Pirated videos are illegal.  Downloading movies, TV shows, and computer applications without permission from their owners are against the law and penalties await those who illicitly sell or possess such stuff or what is otherwise called intellectual properties. 

Intellectual property piracy, however, thrives because:

  1. They are readily available especially when the original stuff isn’t;
  2. They are much cheaper, as in a downloaded movie can cost less than a US dollar. 

Countries have cracked down on piracy to the extent that courts have penalized culprits and confiscated their assets.   Legitimate online streaming services offer themselves as alternatives for pirated media by providing access to original content at reasonable subscription prices.  Spotify and Netflix, for instance, have become very popular platforms for offering a wide expanse of music and video content at quite attractive subscription rates. 

Yet, the underground economy of intellectual property piracy flourishes.  The piracy business operates openly in shopping centres and in the internet.  People looking for newly released movies, new television episodes, and the latest software applications can find them easily from vendors, either in-person or virtual. 

Intellectual property pirates download illegal content via under-the-radar websites with the help of boosted internet connectivity.  Despite the low prices, the income from selling to a large market of buyers comes out profitably for pirates.  Downloading is fast such that interested buyers can get the newest content in real-time.  If someone wants a video, a song, or a software app that’s not available from legitimate sellers at his or her location, he or she can get it, fast and cheap from pirates. 
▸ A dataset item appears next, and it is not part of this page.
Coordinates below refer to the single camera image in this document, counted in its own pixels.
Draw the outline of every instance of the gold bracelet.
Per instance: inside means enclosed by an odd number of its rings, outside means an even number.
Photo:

A similar scenario applies for popular brands of products.  Newly released name-brand cosmetics for example are bought from their home countries and then sold by independent sellers in places where licensed or exclusive dealers have yet to set up shop. 

Independent but unauthorized sellers bring in new models of laptop computers, tablets, and cell-phones while licensed dealers lose revenue opportunities as they wait for their allocations of new models to arrive from the original manufacturers.    
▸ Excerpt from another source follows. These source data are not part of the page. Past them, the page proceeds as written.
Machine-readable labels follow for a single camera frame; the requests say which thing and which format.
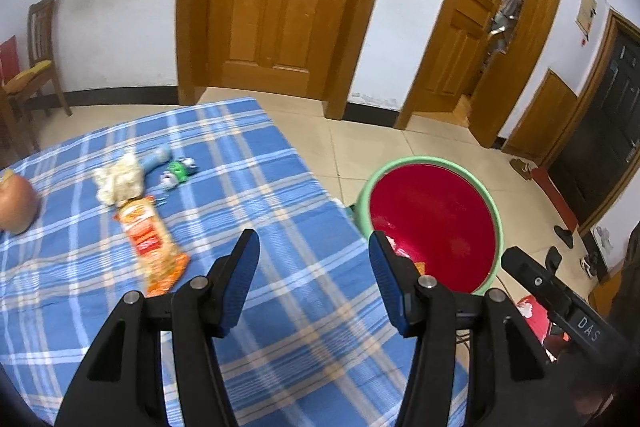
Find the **apple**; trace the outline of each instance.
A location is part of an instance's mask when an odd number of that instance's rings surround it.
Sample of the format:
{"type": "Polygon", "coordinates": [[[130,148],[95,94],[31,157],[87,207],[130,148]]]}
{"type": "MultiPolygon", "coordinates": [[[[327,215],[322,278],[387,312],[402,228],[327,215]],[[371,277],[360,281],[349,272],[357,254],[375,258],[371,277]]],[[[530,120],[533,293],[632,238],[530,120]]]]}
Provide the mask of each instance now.
{"type": "Polygon", "coordinates": [[[31,183],[11,169],[0,181],[0,230],[22,233],[38,211],[40,198],[31,183]]]}

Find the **plush toy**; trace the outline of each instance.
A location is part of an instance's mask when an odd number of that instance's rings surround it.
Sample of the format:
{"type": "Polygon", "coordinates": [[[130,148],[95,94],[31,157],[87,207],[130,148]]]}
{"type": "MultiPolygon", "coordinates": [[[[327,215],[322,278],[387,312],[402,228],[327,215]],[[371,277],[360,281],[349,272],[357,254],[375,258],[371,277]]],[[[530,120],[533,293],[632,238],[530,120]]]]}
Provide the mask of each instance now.
{"type": "Polygon", "coordinates": [[[160,174],[160,187],[164,190],[172,190],[196,172],[198,172],[198,166],[193,158],[178,158],[169,163],[166,171],[160,174]]]}
{"type": "Polygon", "coordinates": [[[123,206],[127,201],[141,197],[145,191],[145,174],[171,158],[168,145],[148,152],[140,160],[133,149],[127,150],[116,163],[92,172],[98,185],[96,198],[102,204],[123,206]]]}

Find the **red chair back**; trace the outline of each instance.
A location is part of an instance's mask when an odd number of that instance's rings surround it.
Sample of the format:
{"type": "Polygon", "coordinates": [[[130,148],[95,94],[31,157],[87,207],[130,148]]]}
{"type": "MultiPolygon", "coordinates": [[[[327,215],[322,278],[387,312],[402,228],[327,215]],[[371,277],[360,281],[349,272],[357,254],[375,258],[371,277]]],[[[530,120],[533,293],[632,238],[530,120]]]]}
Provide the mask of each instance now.
{"type": "Polygon", "coordinates": [[[20,64],[18,63],[18,47],[14,35],[0,44],[0,84],[4,86],[4,83],[18,73],[20,73],[20,64]]]}

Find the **metal screw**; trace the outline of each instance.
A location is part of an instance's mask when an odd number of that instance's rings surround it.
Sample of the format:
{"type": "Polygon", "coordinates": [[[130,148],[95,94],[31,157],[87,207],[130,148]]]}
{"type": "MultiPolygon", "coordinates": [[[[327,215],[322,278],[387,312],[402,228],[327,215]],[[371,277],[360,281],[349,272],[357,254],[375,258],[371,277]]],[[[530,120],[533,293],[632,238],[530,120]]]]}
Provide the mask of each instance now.
{"type": "Polygon", "coordinates": [[[438,284],[438,280],[433,275],[420,275],[418,284],[423,288],[434,288],[438,284]]]}
{"type": "Polygon", "coordinates": [[[135,290],[128,291],[127,293],[124,294],[124,297],[122,298],[122,300],[125,301],[127,304],[133,304],[134,302],[138,302],[138,299],[140,299],[140,292],[136,292],[135,290]]]}
{"type": "Polygon", "coordinates": [[[498,288],[491,288],[489,290],[489,298],[493,302],[502,302],[507,298],[507,295],[506,295],[505,292],[503,292],[502,290],[500,290],[498,288]]]}
{"type": "Polygon", "coordinates": [[[204,275],[198,275],[189,281],[189,286],[194,290],[202,290],[207,284],[209,280],[204,275]]]}

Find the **plastic basin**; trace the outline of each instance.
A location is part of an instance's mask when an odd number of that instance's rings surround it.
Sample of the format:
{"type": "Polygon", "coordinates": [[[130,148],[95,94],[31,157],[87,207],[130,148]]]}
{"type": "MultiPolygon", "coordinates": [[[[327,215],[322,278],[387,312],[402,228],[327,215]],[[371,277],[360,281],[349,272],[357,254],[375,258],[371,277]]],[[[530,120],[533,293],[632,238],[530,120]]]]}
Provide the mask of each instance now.
{"type": "Polygon", "coordinates": [[[382,230],[398,255],[424,263],[452,291],[483,295],[500,266],[502,224],[484,185],[442,158],[411,156],[384,166],[354,208],[366,236],[382,230]]]}
When there’s demand for new products, it would be common sense for the creators to distribute them as fast as possible to waiting consumers. Unfortunately, they do not.  They invest in only so much capacity that doesn’t immediately cover all locations.  They brush off waiting buyers and threaten pirates with legal action if their creations are copied illegally. 
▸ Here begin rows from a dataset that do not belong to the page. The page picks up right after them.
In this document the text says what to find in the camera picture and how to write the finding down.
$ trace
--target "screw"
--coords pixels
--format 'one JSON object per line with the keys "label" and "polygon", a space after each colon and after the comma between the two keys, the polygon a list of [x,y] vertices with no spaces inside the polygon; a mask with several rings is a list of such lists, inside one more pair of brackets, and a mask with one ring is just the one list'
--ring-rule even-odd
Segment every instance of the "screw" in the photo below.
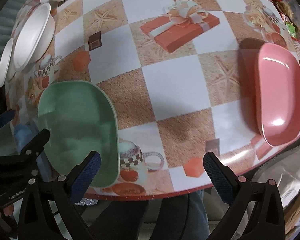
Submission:
{"label": "screw", "polygon": [[272,186],[274,186],[274,185],[275,185],[275,180],[270,179],[270,180],[269,180],[269,184],[272,185]]}
{"label": "screw", "polygon": [[37,176],[38,175],[38,170],[32,170],[31,175],[32,176]]}
{"label": "screw", "polygon": [[60,175],[58,177],[58,181],[64,181],[66,179],[66,176],[65,175]]}
{"label": "screw", "polygon": [[29,183],[29,185],[34,184],[35,183],[35,179],[29,179],[28,183]]}
{"label": "screw", "polygon": [[238,180],[240,182],[246,182],[247,181],[247,179],[244,176],[239,176]]}

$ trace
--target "blue jeans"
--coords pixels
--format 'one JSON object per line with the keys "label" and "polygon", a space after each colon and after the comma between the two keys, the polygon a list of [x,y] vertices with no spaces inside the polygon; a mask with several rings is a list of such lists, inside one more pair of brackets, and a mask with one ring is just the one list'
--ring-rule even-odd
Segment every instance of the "blue jeans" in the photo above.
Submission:
{"label": "blue jeans", "polygon": [[[150,240],[205,240],[209,236],[203,190],[162,200]],[[96,239],[138,239],[150,201],[112,201],[90,226]]]}

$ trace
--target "printed tablecloth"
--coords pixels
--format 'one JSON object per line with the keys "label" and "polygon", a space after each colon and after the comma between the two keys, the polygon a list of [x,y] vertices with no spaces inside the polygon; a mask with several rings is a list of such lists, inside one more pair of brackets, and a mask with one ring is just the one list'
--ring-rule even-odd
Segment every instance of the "printed tablecloth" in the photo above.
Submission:
{"label": "printed tablecloth", "polygon": [[[28,0],[14,41],[40,0]],[[66,0],[51,3],[54,38],[43,57],[6,83],[11,128],[37,122],[51,83],[85,80],[118,116],[120,174],[85,197],[138,200],[211,184],[202,165],[213,151],[236,174],[284,148],[258,132],[254,61],[264,42],[293,42],[270,0]]]}

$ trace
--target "green bowl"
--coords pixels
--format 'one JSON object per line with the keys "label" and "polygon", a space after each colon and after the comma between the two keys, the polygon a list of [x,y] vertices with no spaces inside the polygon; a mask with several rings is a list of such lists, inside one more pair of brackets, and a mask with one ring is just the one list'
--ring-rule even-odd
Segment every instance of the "green bowl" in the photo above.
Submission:
{"label": "green bowl", "polygon": [[44,151],[51,165],[67,175],[91,151],[101,155],[101,167],[91,186],[108,187],[119,176],[118,125],[106,94],[86,81],[51,84],[38,106],[39,129],[50,131]]}

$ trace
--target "pink dish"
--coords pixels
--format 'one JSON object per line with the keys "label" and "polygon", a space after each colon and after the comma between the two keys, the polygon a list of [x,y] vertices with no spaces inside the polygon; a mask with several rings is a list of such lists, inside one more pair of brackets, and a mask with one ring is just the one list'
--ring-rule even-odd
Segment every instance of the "pink dish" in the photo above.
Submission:
{"label": "pink dish", "polygon": [[255,65],[257,122],[274,147],[293,141],[300,132],[300,66],[287,49],[264,44]]}
But many buyers are willing to take the risk to buy illegally pirated products.  Sprightly sellers would ignore the possibility of prosecution.  They’d ship in what they can from source countries where new products are available and sell them to where buyers would be eager and able to pay.

Independent sellers would sell at higher prices if demand is strong but many would resort to razor thin margins that would make them comparable to the original prices of the creators.  For example, sellers have been found selling Apple products at margins almost unnoticeable in comparison to those from authorized dealers. 

Legitimate streaming services have almost no additional cost to distribute their content world-wide at a moment’s notice.  It is curious that they would still withhold distribution to countries with sure buyers that would opt for originals versus having to buy from pirates. 

The way to beat intellectual property piracy is to simply and swiftly distribute to where the demand is.  The price of not doing so is the loss of market share to underground competitors who will pick up the slack and profit in their absence.   People will buy from pirates if the content is available and they want it now. 

Consumers will not care about how much creators invest in their content and the ramifications of illegally procuring pirated products.  They also won’t wait for creators to sell original content if the pirated products are on hand and almost equivalent in quality. 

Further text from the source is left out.